PROBLEM TO WORK ON: What you return should be the complete data below, word for word, with no pictures in it.
━━ SUPPLIED INFORMATION
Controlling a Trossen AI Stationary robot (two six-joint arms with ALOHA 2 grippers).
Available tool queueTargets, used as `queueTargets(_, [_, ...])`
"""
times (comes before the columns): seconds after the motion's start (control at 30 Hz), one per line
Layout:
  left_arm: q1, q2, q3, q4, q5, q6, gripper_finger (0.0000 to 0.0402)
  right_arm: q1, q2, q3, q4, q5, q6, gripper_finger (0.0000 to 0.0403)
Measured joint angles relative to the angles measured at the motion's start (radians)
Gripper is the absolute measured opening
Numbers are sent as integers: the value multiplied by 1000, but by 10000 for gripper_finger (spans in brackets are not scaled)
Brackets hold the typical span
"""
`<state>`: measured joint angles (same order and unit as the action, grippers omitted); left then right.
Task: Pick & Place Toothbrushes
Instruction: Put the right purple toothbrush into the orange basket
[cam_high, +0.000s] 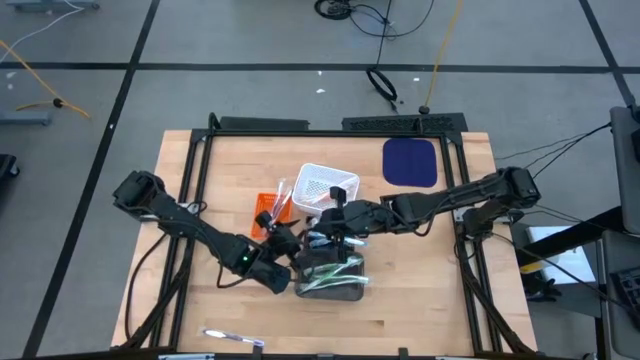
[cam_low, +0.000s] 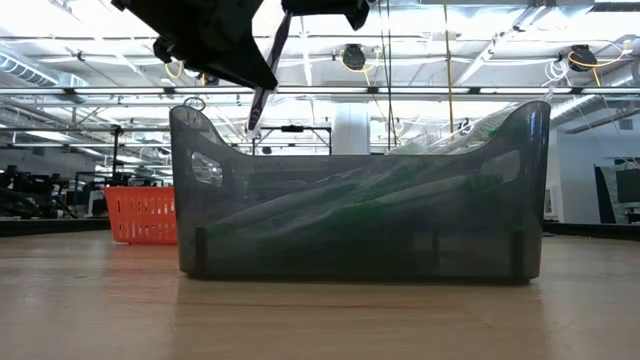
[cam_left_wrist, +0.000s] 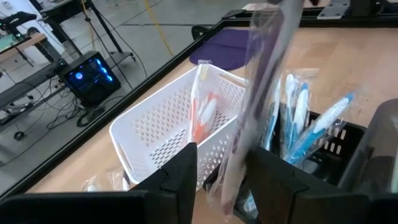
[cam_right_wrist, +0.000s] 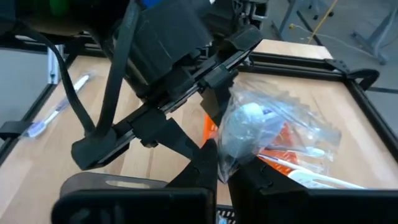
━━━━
YOUR SOLUTION:
Controlling a Trossen AI Stationary robot (two six-joint arms with ALOHA 2 grippers).
Available tool queueTargets, used as `queueTargets(_, [_, ...])`
"""
times (comes before the columns): seconds after the motion's start (control at 30 Hz), one per line
Layout:
  left_arm: q1, q2, q3, q4, q5, q6, gripper_finger (0.0000 to 0.0402)
  right_arm: q1, q2, q3, q4, q5, q6, gripper_finger (0.0000 to 0.0403)
Measured joint angles relative to the angles measured at the motion's start (radians)
Gripper is the absolute measured opening
Numbers are sent as integers: the value multiplied by 1000, but by 10000 for gripper_finger (spans in brackets are not scaled)
Brackets hold the typical span
"""
`<state>`: measured joint angles (same order and unit as the action, grippers omitted); left then right.
Task: Pick & Place Toothbrushes
Instruction: Put the right purple toothbrush into the orange basket
[cam_high, +0.000s] 
[cam_low, +0.000s] 
[cam_left_wrist, +0.000s] 
[cam_right_wrist, +0.000s] 

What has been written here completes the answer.